O “Congresso da Resiliência e da Liberdade” reuniu mais de 400 participantes de 32 academias de 15 países e destacou a força cultural e turística da região.
O “Congresso da Resiliência e da Liberdade” reuniu mais de 400 participantes de 15 países e destacou a força cultural e turística da Serra da Estrela, acolhendo entre 4 e 7 de Setembro representantes de 32 academias de bacalhau de quatro continentes – Europa, África, América e Oceânia. A Academia do Bacalhau da Serra da Estrela referiu que o evento combinou cultura, gastronomia e convívio, fortalecendo o futuro do movimento e o reconhecimento internacional da montanha.
O impacto económico estimado para a região, explica Academia do Bacalhau da Serra da Estrela, ultrapassou os 350 mil euros, contabilizando alojamento, restauração, compras e transportes, podendo, com o efeito multiplicador da promoção e da experiência vivida, ascender a mais de meio milhão de euros. Mais do que números, sublinha a missiva, o congresso consolidou a Serra da Estrela como palco de visibilidade internacional e hospitalidade, segundo o comunicado.
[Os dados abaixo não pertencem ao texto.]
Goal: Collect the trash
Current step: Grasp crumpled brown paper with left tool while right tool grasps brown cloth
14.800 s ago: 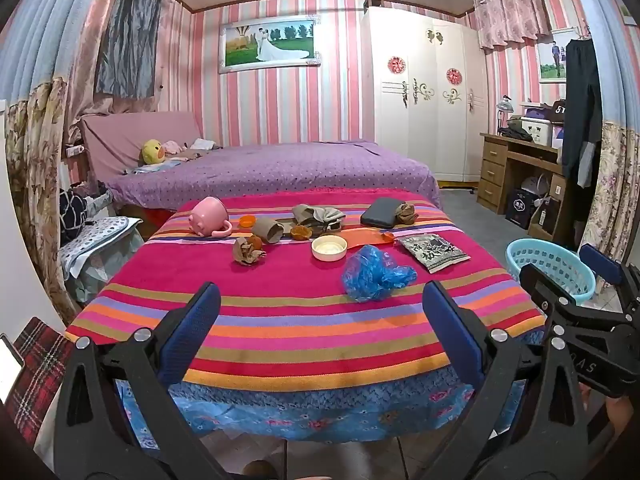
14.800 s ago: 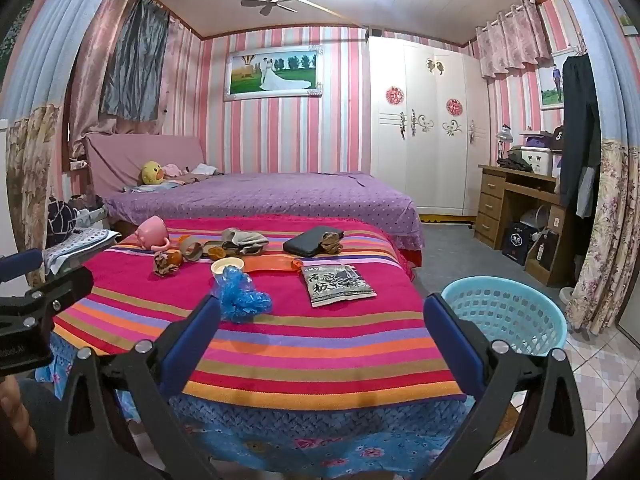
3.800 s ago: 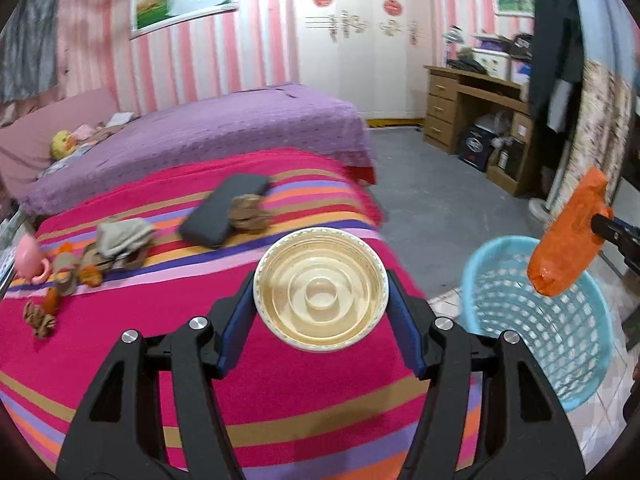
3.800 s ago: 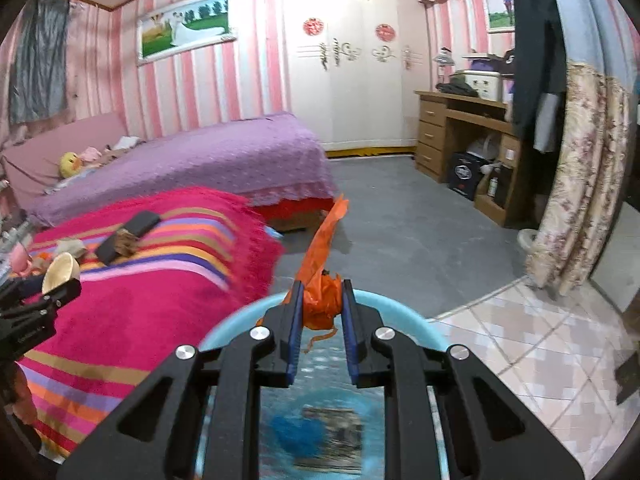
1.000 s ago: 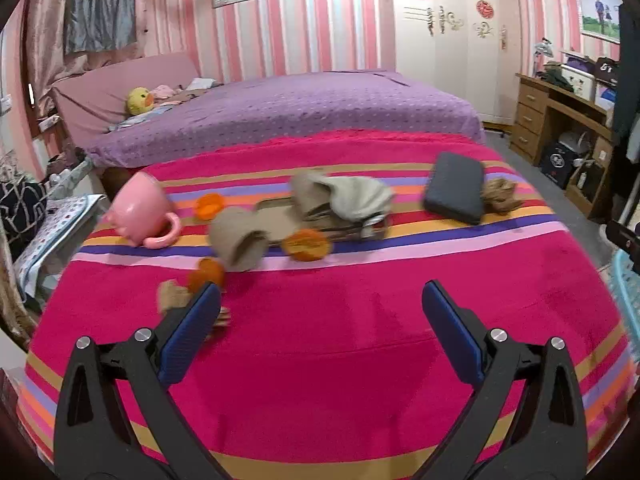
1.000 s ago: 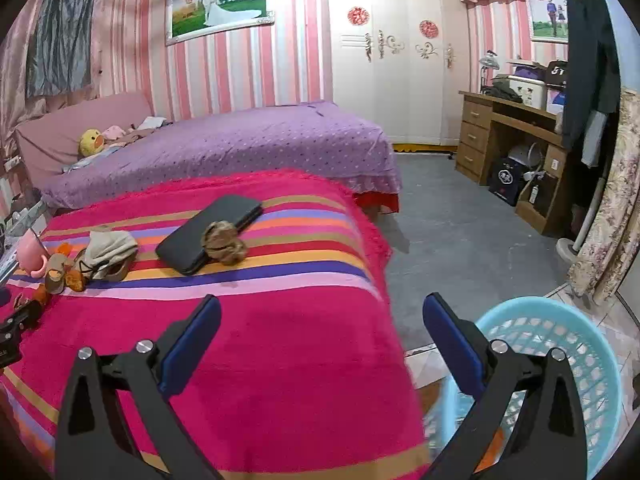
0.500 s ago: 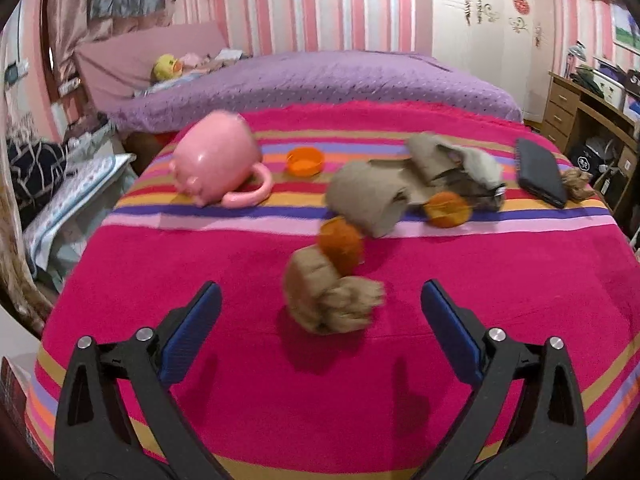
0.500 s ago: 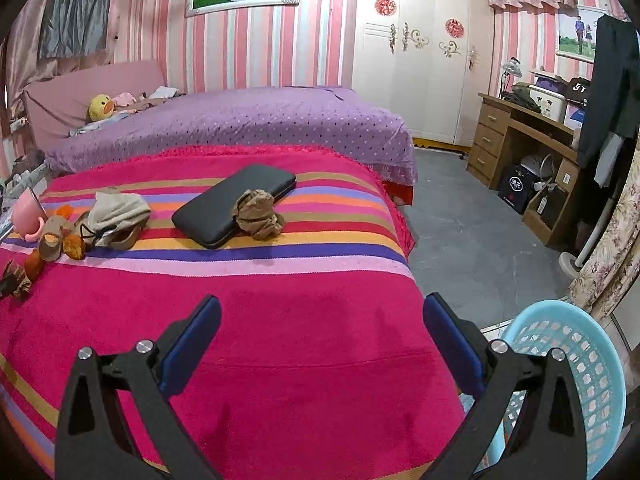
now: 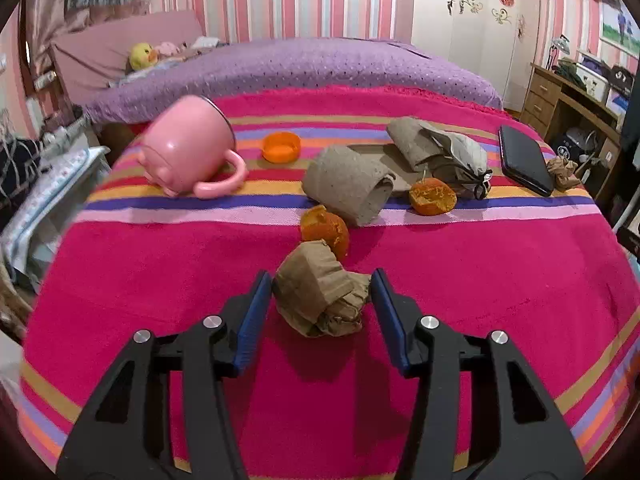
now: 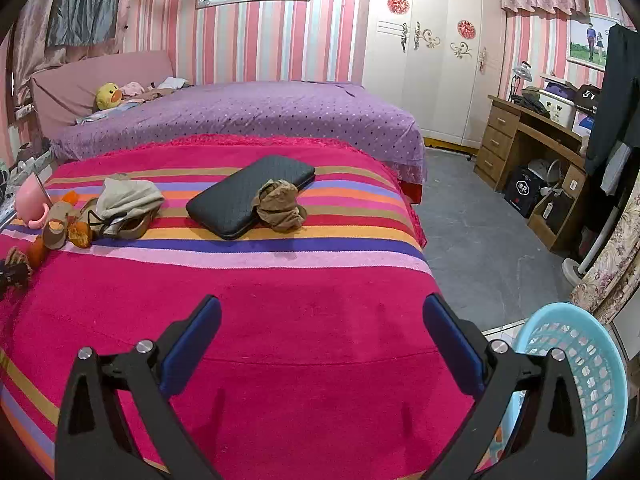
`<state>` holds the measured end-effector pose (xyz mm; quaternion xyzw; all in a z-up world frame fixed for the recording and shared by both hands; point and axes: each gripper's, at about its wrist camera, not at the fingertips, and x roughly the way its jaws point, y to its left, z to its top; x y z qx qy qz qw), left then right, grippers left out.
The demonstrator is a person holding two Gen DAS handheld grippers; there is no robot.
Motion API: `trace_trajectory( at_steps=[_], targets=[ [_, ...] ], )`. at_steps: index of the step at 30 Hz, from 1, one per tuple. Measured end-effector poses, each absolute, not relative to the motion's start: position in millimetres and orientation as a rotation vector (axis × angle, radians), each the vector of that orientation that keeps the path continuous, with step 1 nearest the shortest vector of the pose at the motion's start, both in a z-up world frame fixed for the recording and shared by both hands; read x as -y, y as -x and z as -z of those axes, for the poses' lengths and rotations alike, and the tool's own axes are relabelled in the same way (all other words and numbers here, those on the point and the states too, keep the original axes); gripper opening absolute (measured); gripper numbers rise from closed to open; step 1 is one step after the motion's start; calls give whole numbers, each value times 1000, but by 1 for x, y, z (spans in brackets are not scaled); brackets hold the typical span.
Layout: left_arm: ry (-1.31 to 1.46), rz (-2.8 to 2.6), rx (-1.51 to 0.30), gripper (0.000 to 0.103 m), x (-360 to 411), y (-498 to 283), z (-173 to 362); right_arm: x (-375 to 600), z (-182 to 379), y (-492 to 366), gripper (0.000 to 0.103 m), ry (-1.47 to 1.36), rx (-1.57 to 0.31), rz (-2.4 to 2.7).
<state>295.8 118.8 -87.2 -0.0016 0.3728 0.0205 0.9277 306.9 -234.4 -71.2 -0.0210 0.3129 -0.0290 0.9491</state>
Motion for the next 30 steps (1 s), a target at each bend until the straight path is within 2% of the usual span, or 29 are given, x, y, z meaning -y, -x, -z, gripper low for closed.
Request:
trace_trajectory(
  at_steps=[10, 21, 24, 26, 30],
  targets=[
    [15, -80, -683, 50, -120, -299, 58, 226, 71, -319, 98, 51, -637, 34],
    [151, -114, -681, 51, -139, -326, 53, 205, 64, -386, 97, 125, -644, 14],
    [157, -129, -700, 51, -134, -331, 56, 205, 66, -408, 86, 108, -672, -6],
    [132, -133, -697, 51, -127, -334, 55, 205, 69, -421, 72, 99, -698, -11],
    [114, -129, -701, 51, -118, -336, 56, 212, 77, -442, 58, 26, -755, -68]
  ],
)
O presidente da Academia da Serra da Estrela, José Luís Cabral, sublinhou o papel deste movimento, descrevendo-o como “ponte entre culturas e gerações”. “O futuro será tão forte quanto a nossa capacidade de unir. Este Congresso provou que, juntos, somos capazes de muito mais. Tenho orgulho por ver a Serra da Estrela projectada como palco de cultura, gastronomia e turismo”, afirmou, acrescentando que “esta não será apenas uma reunião passageira, mas sim um ponto de partida para novas colaborações, novos projectos e novas oportunidades”.
“Este congresso terminou, mas a sua marca é eterna. Honrámos as nossas raízes, celebrámos a partilha e construímos juntos o amanhã. Levem a Serra no coração e, quando alguém vos perguntar o que foi este congresso, respondam sem hesitar: foi o melhor abraço que Portugal podia dar ao mundo. O futuro das Academias está garantido, mas precisamos de nos adaptar aos novos tempos e encontrar forma de atrair as novas gerações para este movimento”, frisou aquele responsável.
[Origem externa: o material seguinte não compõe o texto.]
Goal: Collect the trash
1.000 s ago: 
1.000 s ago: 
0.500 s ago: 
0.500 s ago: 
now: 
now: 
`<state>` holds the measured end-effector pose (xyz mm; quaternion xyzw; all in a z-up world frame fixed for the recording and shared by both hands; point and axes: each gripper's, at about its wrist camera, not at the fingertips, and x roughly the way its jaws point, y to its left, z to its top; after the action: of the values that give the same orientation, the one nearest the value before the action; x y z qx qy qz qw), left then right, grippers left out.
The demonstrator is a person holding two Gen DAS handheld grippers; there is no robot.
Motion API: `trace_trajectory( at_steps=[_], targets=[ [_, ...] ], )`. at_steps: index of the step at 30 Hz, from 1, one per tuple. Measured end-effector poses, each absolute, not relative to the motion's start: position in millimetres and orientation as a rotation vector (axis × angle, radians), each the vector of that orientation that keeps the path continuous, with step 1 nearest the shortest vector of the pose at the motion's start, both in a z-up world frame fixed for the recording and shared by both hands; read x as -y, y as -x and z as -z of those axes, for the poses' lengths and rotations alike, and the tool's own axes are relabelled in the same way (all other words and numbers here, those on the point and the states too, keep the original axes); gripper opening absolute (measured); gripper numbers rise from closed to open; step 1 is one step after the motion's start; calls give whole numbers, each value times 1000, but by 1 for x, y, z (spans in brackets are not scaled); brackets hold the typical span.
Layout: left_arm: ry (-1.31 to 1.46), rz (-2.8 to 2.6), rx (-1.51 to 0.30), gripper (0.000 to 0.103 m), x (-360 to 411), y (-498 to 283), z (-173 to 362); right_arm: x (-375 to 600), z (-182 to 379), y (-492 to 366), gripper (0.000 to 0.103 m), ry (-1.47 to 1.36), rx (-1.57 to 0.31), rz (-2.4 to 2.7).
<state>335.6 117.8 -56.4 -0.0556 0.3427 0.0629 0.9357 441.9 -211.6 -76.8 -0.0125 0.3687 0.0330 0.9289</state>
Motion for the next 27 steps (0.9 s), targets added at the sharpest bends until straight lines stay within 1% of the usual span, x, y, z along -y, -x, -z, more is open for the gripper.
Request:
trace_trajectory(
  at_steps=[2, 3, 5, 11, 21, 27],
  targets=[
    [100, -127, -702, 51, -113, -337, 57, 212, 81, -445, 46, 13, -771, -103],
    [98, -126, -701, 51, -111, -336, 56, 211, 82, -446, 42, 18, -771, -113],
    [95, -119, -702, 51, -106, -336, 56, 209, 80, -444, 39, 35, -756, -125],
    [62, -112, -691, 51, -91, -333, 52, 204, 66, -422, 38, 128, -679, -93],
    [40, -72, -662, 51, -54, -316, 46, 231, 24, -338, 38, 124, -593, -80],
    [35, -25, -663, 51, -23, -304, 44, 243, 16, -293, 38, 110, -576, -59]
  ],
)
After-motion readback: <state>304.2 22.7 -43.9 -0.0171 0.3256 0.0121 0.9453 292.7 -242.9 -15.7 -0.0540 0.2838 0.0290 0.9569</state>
Durante quatro dias, os congressistas visitaram Gouveia, Seia, Trancoso, Pinhel, Guarda, Covilhã e a Torre, o ponto mais alto de Portugal continental. Segundo o comunicado da Academia, o programa procurou combinar momentos de convívio, experiências culturais, degustação gastronómica e reflexão sobre o futuro das academias.
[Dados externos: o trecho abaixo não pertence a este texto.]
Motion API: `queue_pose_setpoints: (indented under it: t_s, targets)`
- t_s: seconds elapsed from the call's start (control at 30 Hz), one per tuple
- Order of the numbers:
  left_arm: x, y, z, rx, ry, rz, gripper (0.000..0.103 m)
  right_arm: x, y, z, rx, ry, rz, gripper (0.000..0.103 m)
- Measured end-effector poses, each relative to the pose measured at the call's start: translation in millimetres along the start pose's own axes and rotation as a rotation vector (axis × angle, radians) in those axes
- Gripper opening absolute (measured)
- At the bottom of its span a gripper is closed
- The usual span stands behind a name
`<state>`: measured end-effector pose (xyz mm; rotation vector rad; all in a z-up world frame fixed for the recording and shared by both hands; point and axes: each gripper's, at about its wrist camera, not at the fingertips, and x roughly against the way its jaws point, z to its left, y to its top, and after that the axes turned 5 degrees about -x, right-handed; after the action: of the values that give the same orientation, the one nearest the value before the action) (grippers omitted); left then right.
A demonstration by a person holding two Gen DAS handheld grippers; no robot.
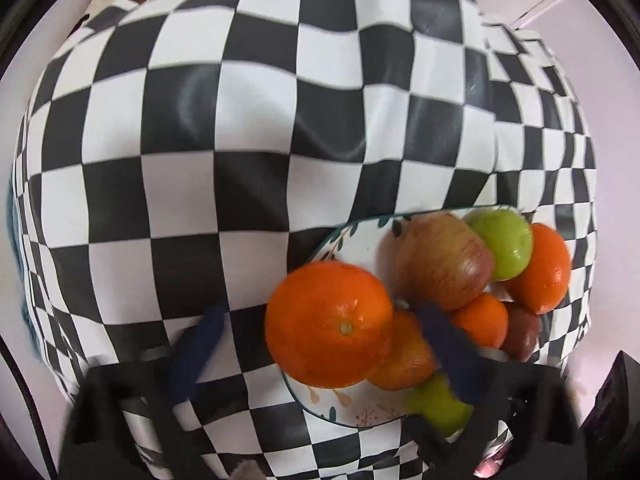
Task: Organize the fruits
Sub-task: 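Carry the tangerine and green apple onto the plate and open both tools, then lift both tools away from the plate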
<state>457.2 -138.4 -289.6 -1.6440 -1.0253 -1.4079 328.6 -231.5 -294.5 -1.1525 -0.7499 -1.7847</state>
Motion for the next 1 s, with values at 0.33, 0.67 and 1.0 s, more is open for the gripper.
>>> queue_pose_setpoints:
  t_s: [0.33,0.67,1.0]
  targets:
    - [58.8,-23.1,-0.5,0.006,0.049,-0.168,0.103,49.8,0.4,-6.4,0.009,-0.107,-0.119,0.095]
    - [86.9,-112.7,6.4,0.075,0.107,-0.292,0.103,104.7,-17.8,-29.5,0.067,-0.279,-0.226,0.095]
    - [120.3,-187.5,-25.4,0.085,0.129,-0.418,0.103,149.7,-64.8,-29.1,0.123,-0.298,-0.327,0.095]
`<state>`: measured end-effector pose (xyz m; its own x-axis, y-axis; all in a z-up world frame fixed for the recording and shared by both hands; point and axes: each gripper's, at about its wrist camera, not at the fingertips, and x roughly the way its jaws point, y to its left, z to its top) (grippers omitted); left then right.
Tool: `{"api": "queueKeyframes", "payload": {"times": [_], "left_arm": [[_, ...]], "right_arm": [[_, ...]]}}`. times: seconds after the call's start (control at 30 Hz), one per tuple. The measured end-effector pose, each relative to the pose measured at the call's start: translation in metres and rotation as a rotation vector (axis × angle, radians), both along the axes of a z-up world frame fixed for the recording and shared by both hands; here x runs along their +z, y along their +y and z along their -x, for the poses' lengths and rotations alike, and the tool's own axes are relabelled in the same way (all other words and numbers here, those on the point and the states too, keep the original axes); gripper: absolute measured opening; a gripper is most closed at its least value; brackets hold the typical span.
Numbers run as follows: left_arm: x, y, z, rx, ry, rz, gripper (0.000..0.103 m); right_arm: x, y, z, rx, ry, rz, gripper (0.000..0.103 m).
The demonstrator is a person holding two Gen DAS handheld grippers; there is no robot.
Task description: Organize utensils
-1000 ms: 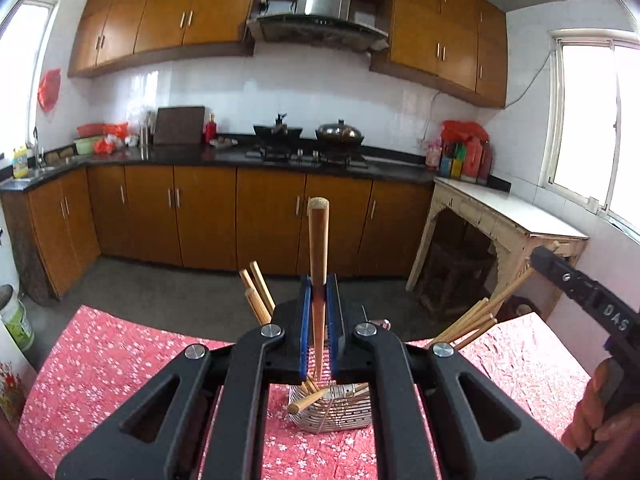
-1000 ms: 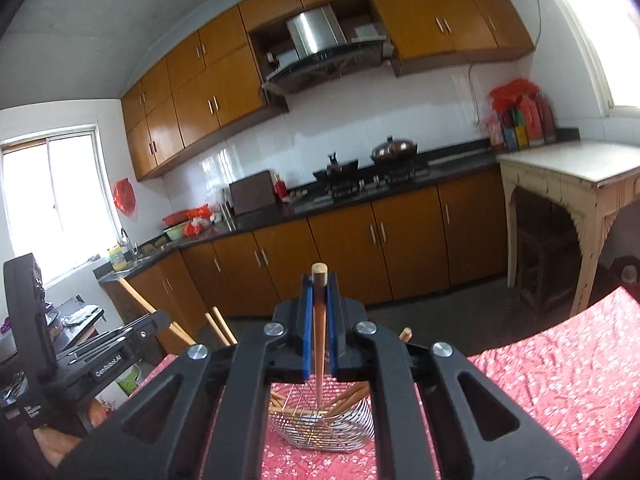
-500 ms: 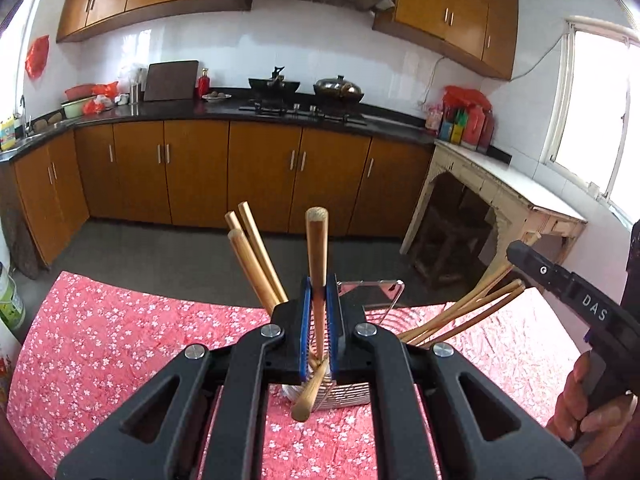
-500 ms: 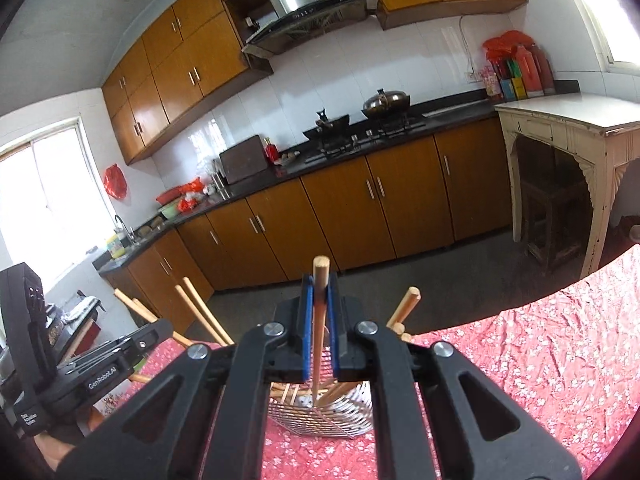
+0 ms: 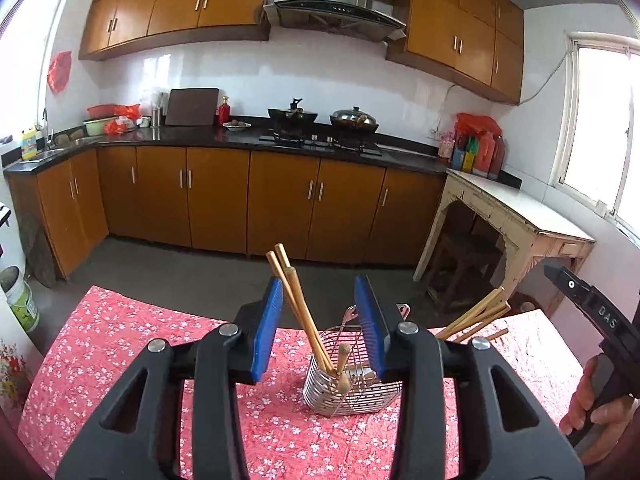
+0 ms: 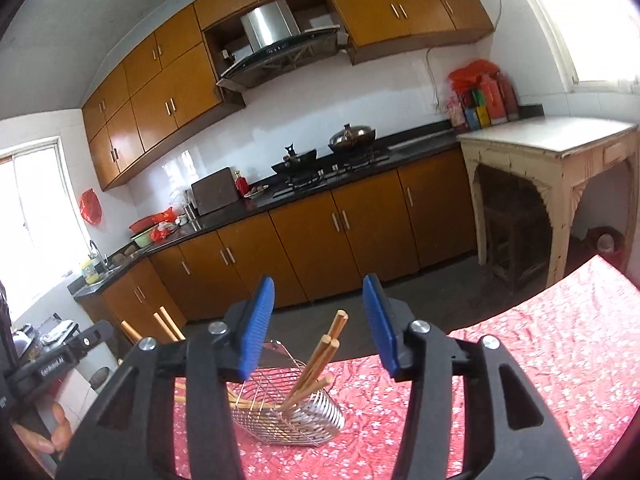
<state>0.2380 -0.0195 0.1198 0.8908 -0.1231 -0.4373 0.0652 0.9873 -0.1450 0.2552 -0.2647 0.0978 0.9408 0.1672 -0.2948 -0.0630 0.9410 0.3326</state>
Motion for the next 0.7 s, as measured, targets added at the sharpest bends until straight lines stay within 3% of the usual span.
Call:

O congresso ficou também marcado por momentos de emoção e união, como o minuto de silêncio em homenagem a comadres e compadres falecidos, que simbolizou o valor das tradições e da memória colectiva do movimento.
No plano institucional, a reunião de trabalho aprovou a criação da Academia do Bacalhau da Ilha de São Jorge, nos Açores, e anunciou que o próximo Congresso Mundial, em 2026, terá lugar em Toronto, Canadá. Segundo o comunicado, estas decisões reforçam a vitalidade do movimento, hoje com 63 academias espalhadas pelo mundo.
José Luís Cabral destacou ainda a dimensão simbólica do congresso. “Somos herdeiros de uma tradição que nasceu da amizade, da solidariedade e da portugalidade. Mas somos também responsáveis por dar continuidade a essa herança, adaptando-a aos novos tempos e tornando-a ainda mais relevante para as comunidades portuguesas espalhadas pelo mundo.”
O evento, garante a Academia do Bacalhau da Serra da Estrela, ficou marcado pelo equilíbrio entre tradição e inovação, evidenciando que a Serra da Estrela é um território capaz de acolher encontros internacionais com impacto cultural, social e económico, segundo a Academia do Bacalhau da Serra da Estrela.
História das Academias do Bacalhau
A primeira Academia do Bacalhau nasceu em Joanesburgo em 1968, no seio de uma comunidade portuguesa com mais de um milhão de pessoas. A ideia surgiu num jantar oferecido ao jornalista Manuel Dias, de “O Primeiro de Janeiro”, onde se discutiu como celebrar no estrangeiro o Dia de Portugal.
Durval Marques, presidente honorário das Academias, esteve entre os quatro fundadores que avançaram com o projecto. No dia 10 de Junho desse ano realizou-se o primeiro jantar-tertúlia, no restaurante Chave d’Ouro, assinalando pela primeira vez a data na África do Sul e inaugurando a chamada “Academia-Mãe”, presidida por José Ataíde.
A primeira Academia criada em Portugal foi na Madeira. Hoje existem 66 em todo o mundo. Segundo os seus membros, estas entidades mantêm os mesmos objectivos e espírito de amizade, portugalidade e solidariedade, mas funcionam de forma independente.